“Everybody’s like everybody else, and everybody’s different from everybody else.”
— Harvey Pekar
This is a tough one. Not going to lie to you, here or anywhere else.
Your audience desperately wants to believe that they are, as individuals, unique and special. They do this to their advantage and to their detriment.
They think that they have something unique and valuable to contribute to the world. They’re right about that.
They also think they are somehow uniquely impeded from making that contribution. They’re probably wrong about that, but they are firmly convinced of it.
Your job, as a Thought Leader, is to encourage and fulfill their desire to feel special — by creating a sense of positive expectancy in them about your subject, and to knock down the self-defeating objections they have about themselves, your subject, and the exterior world.
It’s not a small or easy job.
Additionally, your audience also believes that they are the same as everyone else is some ways.

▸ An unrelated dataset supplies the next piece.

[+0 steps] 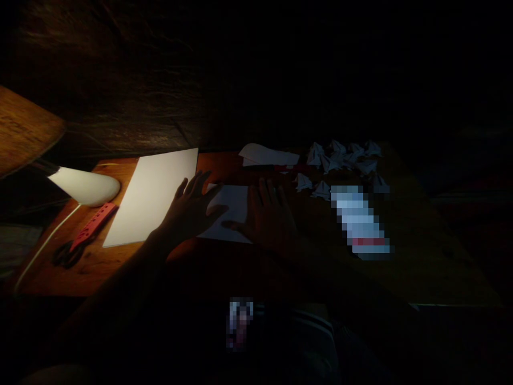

They do their best to walk, talk, and dress like those around them.
I’ll never forget the college experience of watching middle-aged people go to college, and over the course of their first year, transforming into a version of themselves that looked and behaved (in some ways) like their much-younger fellow students.
Why did they do that?
They wanted to feel like they were part of the crowd. They wanted to feel included.
And so do your followers.
So it’s your job to create and encourage their sense of belonging. Of being a part of the “cool” crowd. Make them feel like they fit in, like they’re welcome, that they’ve found “their people.”
Notice how we’re talking about all this “thought leader” stuff and we haven’t mentioned knowing all sorts of specialized information or teaching? This is the stuff you have to do before you have to do all of that. If you just right to the learning and teaching, you’re missing out on a big part of the interactions with your followers.